§ **Required work**
Each entry below should be printed exactly, with every image left out.

Start of Data for review

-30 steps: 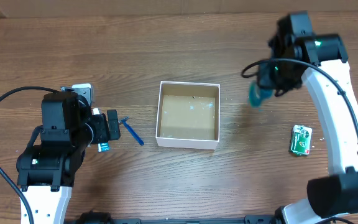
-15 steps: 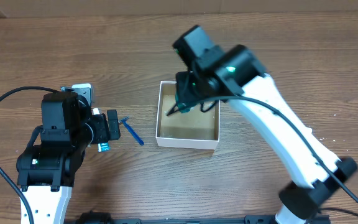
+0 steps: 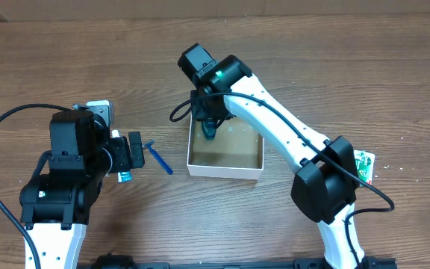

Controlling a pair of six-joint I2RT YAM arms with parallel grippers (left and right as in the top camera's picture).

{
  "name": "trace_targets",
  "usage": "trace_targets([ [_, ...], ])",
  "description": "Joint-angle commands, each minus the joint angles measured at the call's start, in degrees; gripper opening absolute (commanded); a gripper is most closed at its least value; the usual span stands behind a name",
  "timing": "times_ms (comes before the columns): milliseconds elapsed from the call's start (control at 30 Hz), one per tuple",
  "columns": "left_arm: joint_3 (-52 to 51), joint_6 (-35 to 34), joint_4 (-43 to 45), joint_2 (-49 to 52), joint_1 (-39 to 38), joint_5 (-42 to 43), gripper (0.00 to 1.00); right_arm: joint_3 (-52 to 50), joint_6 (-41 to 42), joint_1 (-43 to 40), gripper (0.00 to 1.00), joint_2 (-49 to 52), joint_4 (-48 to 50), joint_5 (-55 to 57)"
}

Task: Pack container
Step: 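Carry the bottle into the white box and release it upright, then move the right gripper to the green Dettol soap and grasp it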

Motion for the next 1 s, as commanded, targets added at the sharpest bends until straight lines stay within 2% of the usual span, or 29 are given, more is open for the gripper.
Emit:
trace_targets([
  [0,1.5,-0.7,0.1,0.0,0.0,0.5,1.00,0.5,0.6,0.2,0.41,-1.0,0.9,0.1],
  [33,1.5,-0.7,0.1,0.0,0.0,0.5,1.00,0.5,0.6,0.2,0.59,-1.0,0.9,-0.1],
  [67,1.5,-0.7,0.1,0.0,0.0,0.5,1.00,0.5,0.5,0.2,0.66,-1.0,0.9,-0.5],
  [233,1.5,-0.7,0.0,0.0,0.0,0.5,1.00,1.5,0.0,0.2,0.75,-1.3,-0.2,-0.5],
  [433,1.5,-0.7,0.0,0.0,0.0,0.5,1.00,7.4,-1.7,0.2,0.83,-7.8,-6.2,1.9],
  [467,1.5,-0.7,0.0,0.0,0.0,0.5,1.00,8.5,-2.0,0.0,0.86,-9.5,-6.9,2.8],
  [500,1.5,-0.7,0.0,0.0,0.0,0.5,1.00,9.5,-2.0,-0.1,0.96,-11.3,-7.6,4.1],
  [533,1.5,-0.7,0.0,0.0,0.0,0.5,1.00,10.5,-2.0,-0.5,1.00,-13.7,-8.2,6.0],
  [700,1.5,-0.7,0.0,0.0,0.0,0.5,1.00,11.3,-1.7,-8.0,1.00,-24.7,-10.8,9.6],
  [800,1.5,-0.7,0.0,0.0,0.0,0.5,1.00,11.3,3.1,-20.4,1.00,-28.5,-18.0,9.6],
  [900,1.5,-0.7,0.0,0.0,0.0,0.5,1.00,11.0,2.6,-32.2,1.00,-28.8,-25.1,7.1],
  [967,1.5,-0.7,0.0,0.0,0.0,0.5,1.00,7.9,-0.3,-38.2,1.00,-29.8,-25.7,4.5],
])
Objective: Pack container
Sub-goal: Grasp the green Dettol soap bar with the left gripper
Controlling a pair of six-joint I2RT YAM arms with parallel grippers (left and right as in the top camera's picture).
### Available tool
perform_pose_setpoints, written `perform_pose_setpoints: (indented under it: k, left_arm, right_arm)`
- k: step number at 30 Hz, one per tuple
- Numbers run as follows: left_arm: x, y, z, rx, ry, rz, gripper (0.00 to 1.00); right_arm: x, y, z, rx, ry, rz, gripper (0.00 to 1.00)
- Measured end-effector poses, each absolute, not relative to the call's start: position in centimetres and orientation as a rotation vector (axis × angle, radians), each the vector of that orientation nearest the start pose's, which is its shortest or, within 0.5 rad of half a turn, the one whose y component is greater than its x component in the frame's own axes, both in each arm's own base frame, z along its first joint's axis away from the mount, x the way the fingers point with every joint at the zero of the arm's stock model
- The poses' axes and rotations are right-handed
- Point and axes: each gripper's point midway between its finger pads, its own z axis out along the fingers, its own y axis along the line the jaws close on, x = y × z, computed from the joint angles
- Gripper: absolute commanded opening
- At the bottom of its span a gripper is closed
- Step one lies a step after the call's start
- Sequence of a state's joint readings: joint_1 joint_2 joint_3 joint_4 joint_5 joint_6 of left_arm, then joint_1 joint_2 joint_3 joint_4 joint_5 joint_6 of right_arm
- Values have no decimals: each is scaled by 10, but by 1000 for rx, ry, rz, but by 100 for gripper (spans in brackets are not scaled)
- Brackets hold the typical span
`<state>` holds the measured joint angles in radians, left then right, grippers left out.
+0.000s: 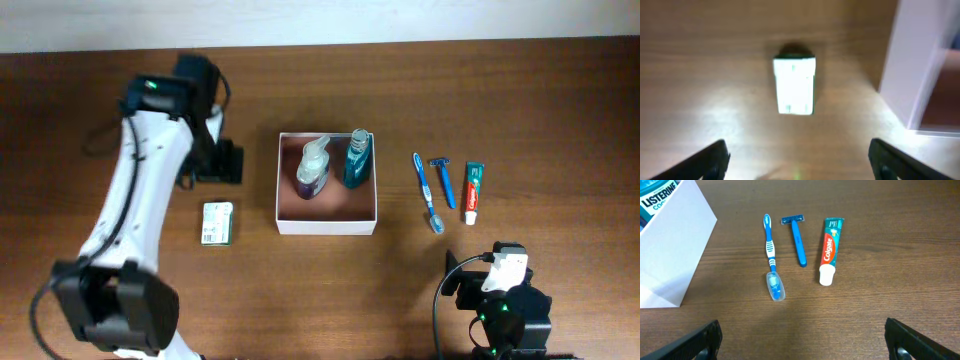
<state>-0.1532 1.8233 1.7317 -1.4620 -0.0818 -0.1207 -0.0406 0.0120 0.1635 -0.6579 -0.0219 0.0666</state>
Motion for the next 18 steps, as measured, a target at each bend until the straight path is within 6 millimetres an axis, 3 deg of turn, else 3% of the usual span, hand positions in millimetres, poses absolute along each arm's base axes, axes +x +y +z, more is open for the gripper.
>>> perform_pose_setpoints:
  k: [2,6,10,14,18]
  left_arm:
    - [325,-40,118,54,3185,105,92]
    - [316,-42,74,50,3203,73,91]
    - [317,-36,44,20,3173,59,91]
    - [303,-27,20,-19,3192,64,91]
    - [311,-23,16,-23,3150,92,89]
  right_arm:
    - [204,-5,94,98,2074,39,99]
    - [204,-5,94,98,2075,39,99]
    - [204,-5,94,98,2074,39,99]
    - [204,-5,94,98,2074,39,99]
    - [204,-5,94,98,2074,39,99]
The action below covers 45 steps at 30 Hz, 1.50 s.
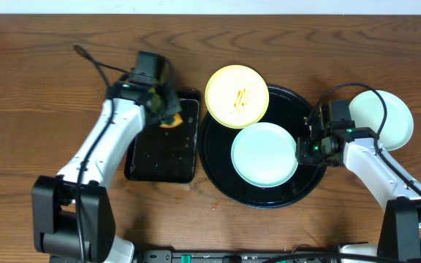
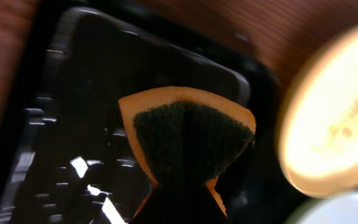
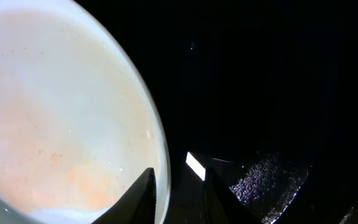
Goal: Clean dirty plates on tray and stack at the side
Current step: 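Return the sponge to the black water tray with the left gripper, then lift the pale green plate with the right gripper and carry it right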
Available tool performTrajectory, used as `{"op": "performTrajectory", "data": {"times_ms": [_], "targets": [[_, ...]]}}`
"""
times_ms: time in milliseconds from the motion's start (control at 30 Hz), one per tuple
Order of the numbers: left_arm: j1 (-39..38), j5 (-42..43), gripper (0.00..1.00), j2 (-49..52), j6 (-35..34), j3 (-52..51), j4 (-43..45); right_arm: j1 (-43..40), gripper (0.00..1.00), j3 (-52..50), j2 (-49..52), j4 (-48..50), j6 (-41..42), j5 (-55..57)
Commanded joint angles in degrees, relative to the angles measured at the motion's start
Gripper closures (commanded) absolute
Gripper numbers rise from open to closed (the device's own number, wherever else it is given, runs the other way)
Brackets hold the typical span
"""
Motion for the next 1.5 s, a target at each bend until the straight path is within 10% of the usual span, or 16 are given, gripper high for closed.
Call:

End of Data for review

§ **Written solution**
-30 steps: 
-15 steps: 
+0 steps: 

Controlling a pair of six-joint I2RT YAM arms with parallel grippers (left and right as in the top camera's picture).

{
  "name": "trace_targets",
  "usage": "trace_targets([ [_, ...], ])",
  "description": "Joint-angle commands, each minus the joint angles measured at the call's start, in degrees; gripper opening absolute (commanded); a gripper is most closed at its least value; the usual span stands behind a name",
  "timing": "times_ms (comes before the columns): milliseconds elapsed from the call's start (control at 30 Hz), one per tuple",
  "columns": "left_arm: joint_3 (-52 to 51), joint_6 (-35 to 34), joint_4 (-43 to 45), joint_2 (-49 to 52), joint_1 (-39 to 38), joint_5 (-42 to 43), gripper (0.00 to 1.00); right_arm: joint_3 (-52 to 50), joint_6 (-41 to 42), joint_1 (-43 to 40), gripper (0.00 to 1.00), joint_2 (-49 to 52), joint_4 (-48 to 50), joint_5 (-55 to 57)"
}

Task: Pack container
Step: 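Carry the bottle into the white box and release it upright, then move the right gripper to the green Dettol soap and grasp it
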
Motion for the next 1 s, as commanded, targets added at the sharpest bends until straight lines stay within 2% of the usual span, or 29 are given, more is open for the gripper.
Emit:
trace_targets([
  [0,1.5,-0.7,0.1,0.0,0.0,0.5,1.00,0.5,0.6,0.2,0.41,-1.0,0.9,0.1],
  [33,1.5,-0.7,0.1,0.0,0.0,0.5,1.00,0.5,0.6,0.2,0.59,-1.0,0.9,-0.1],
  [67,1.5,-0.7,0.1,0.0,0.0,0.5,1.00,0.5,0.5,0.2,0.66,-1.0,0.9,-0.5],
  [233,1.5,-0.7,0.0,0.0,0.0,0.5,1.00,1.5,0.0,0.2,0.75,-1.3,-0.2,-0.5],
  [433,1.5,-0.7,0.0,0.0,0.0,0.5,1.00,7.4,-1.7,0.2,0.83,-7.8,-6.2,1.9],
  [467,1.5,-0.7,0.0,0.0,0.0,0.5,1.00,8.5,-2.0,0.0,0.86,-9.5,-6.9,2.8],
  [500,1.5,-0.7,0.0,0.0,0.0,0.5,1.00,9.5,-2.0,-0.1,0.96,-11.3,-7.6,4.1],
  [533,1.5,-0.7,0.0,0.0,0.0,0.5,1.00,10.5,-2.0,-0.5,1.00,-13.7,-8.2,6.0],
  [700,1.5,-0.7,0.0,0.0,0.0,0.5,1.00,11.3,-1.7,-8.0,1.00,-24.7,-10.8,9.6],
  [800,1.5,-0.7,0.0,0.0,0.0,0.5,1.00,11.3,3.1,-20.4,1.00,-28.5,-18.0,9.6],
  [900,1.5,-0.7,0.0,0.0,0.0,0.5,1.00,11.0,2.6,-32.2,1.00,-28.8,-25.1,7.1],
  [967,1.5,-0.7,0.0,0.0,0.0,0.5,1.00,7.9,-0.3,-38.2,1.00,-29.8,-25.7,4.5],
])
Objective: Pack container
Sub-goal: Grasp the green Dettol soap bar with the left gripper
Controlling a pair of six-joint I2RT YAM arms with parallel grippers (left and right as in the top camera's picture).
### Available tool
perform_pose_setpoints, written `perform_pose_setpoints: (indented under it: k, left_arm, right_arm)`
- k: step number at 30 Hz, one per tuple
- Numbers run as follows: left_arm: x, y, z, rx, ry, rz, gripper (0.00 to 1.00); right_arm: x, y, z, rx, ry, rz, gripper (0.00 to 1.00)
- Measured end-effector poses, each absolute, not relative to the call's start: position in centimetres and orientation as a rotation vector (axis × angle, radians), each the vector of that orientation nearest the start pose's, which is its shortest or, within 0.5 rad of half a turn, the one whose y component is greater than its x component in the frame's own axes, both in each arm's own base frame, z along its first joint's axis away from the mount, x the way the fingers point with every joint at the zero of the arm's stock model
- The poses' axes and rotations are right-handed
- Point and axes: each gripper's point midway between its finger pads, its own z axis out along the fingers, its own y axis along the line the jaws close on, x = y × z, computed from the joint angles
- Gripper: absolute commanded opening
- At the bottom of its span a gripper is closed
- Step one lies a step after the call's start
- Sequence of a state's joint readings: joint_1 joint_2 joint_3 joint_4 joint_5 joint_6 of left_arm, then joint_1 joint_2 joint_3 joint_4 joint_5 joint_6 of right_arm
- Values have no decimals: each is scaled by 10, but by 1000 for rx, ry, rz, but by 100 for gripper (spans in brackets are not scaled)
- Brackets hold the typical span
`<state>` holds the measured joint angles in radians, left then right, grippers left out.
+0.000s: 
<state>-0.1532 1.8233 1.7317 -1.4620 -0.0818 -0.1207 -0.0406 0.0120 0.1635 -0.6579 -0.0219 0.0666</state>
Motion for the next 18 steps, as measured, a target at each bend until the straight path is within 6 millimetres an axis, 3 deg of turn, else 3% of the usual span, hand positions in millimetres, poses absolute along each arm's base axes, axes +x +y +z, more is open for the gripper.
>>> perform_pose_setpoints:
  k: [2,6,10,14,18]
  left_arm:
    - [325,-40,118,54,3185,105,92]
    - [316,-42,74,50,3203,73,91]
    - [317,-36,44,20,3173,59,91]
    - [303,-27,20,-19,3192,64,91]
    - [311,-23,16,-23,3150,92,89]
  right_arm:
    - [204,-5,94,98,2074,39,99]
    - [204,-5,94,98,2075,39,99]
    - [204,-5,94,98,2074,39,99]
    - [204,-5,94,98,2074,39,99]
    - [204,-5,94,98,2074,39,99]
The action below covers 45 steps at 30 Hz, 1.50 s.
Goal: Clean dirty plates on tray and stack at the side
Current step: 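Return the sponge to the black water tray with the left gripper, then lift the pale green plate with the right gripper and carry it right
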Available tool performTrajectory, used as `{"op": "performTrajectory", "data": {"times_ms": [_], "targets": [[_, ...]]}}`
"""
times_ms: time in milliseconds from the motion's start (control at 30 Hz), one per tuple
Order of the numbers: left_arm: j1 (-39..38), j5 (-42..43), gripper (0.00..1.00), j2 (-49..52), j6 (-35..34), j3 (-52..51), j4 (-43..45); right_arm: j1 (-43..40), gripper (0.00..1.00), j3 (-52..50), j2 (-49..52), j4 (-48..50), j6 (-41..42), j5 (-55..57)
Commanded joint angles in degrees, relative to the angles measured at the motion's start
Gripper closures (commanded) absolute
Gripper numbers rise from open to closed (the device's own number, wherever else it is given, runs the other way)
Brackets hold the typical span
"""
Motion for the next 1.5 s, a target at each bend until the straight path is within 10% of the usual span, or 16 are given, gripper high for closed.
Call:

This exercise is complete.